- EXERCISE INSTRUCTIONS
Word for word, please copy the listing below, with its pictures left out.

- RECORDED INFORMATION

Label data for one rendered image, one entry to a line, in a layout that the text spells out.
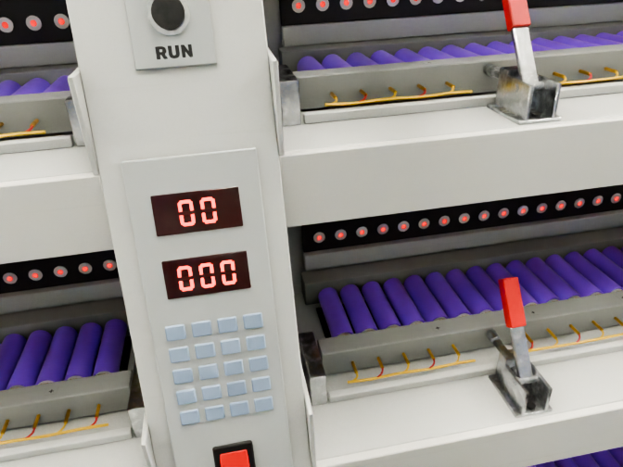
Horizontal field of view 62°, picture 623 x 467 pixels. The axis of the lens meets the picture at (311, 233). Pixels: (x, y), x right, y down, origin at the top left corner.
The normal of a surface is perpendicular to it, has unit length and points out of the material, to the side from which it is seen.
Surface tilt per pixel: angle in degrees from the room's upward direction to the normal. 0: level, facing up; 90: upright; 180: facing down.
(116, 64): 90
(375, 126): 15
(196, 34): 90
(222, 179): 90
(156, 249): 90
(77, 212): 105
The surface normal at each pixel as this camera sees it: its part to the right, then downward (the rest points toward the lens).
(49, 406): 0.18, 0.48
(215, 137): 0.17, 0.23
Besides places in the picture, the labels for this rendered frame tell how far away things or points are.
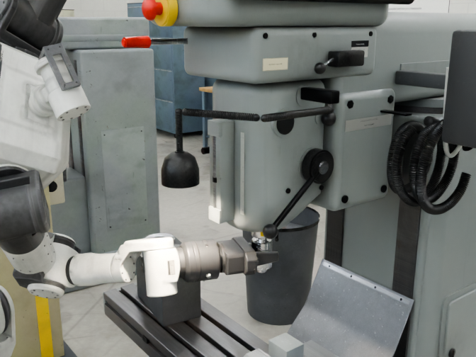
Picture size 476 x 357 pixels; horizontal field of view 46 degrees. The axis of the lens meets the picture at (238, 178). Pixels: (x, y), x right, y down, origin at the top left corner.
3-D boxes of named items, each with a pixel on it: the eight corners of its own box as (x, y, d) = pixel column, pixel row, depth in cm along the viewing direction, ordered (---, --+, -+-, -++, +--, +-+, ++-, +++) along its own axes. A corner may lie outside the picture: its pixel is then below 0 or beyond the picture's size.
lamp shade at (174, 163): (154, 185, 104) (152, 153, 102) (173, 176, 110) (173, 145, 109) (187, 190, 101) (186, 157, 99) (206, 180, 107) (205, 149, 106)
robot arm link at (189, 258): (200, 240, 117) (145, 246, 114) (204, 292, 117) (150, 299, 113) (188, 239, 128) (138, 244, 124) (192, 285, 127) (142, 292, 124)
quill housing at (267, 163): (260, 246, 110) (262, 83, 102) (202, 217, 126) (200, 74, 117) (327, 225, 122) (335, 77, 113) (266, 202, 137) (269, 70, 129)
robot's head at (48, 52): (47, 108, 105) (55, 91, 99) (28, 67, 106) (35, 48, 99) (78, 99, 109) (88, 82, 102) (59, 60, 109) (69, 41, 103)
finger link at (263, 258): (277, 262, 125) (251, 265, 123) (278, 248, 124) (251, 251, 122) (280, 265, 123) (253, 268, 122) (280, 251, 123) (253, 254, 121)
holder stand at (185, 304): (162, 327, 157) (160, 261, 151) (137, 295, 175) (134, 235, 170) (201, 316, 163) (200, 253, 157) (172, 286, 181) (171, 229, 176)

- EXERCISE OUTPUT
Label data for one rendered image, one entry to a line, in a layout that the text spells out.
Horizontal field of view 62°, picture 623 x 467 pixels. The axis of the lens meets the picture at (311, 233). Pixels: (x, y), x right, y down, origin at the top left corner.
The normal of a surface is perpendicular to it, has unit length and points out of the material, to the side from which it is seen.
Surface tilt per pixel: angle in degrees from the room's upward direction to the normal. 0: level, facing up; 90: upright; 180: facing down.
(116, 64): 90
(375, 126): 15
(196, 34): 90
(222, 179): 90
(156, 249): 90
(77, 212): 105
The surface normal at each pixel as this camera sees it: its part to the right, then downward (the rest points toward the lens).
(49, 406): 0.18, 0.48
(215, 137): 0.17, 0.23
Besides places in the picture, the labels for this rendered frame tell how far away things or points are.
Picture size 476 x 357 pixels; horizontal field of view 46 degrees. The axis of the lens meets the picture at (238, 178). Pixels: (x, y), x right, y down, origin at the top left corner.
3-D boxes of named items, each with a pixel on it: the eight corners of its own box as (x, y, d) = pixel column, pixel row, depth in cm along the viewing direction, ordered (---, --+, -+-, -++, +--, +-+, ++-, +++) along its own axes. A corner may lie outside the picture: its pixel is then below 0 or beyond the picture's size.
lamp shade at (174, 163): (154, 185, 104) (152, 153, 102) (173, 176, 110) (173, 145, 109) (187, 190, 101) (186, 157, 99) (206, 180, 107) (205, 149, 106)
robot arm link at (189, 258): (200, 240, 117) (145, 246, 114) (204, 292, 117) (150, 299, 113) (188, 239, 128) (138, 244, 124) (192, 285, 127) (142, 292, 124)
quill housing at (267, 163): (260, 246, 110) (262, 83, 102) (202, 217, 126) (200, 74, 117) (327, 225, 122) (335, 77, 113) (266, 202, 137) (269, 70, 129)
robot's head at (48, 52): (47, 108, 105) (55, 91, 99) (28, 67, 106) (35, 48, 99) (78, 99, 109) (88, 82, 102) (59, 60, 109) (69, 41, 103)
finger link at (263, 258): (277, 262, 125) (251, 265, 123) (278, 248, 124) (251, 251, 122) (280, 265, 123) (253, 268, 122) (280, 251, 123) (253, 254, 121)
holder stand at (185, 304): (162, 327, 157) (160, 261, 151) (137, 295, 175) (134, 235, 170) (201, 316, 163) (200, 253, 157) (172, 286, 181) (171, 229, 176)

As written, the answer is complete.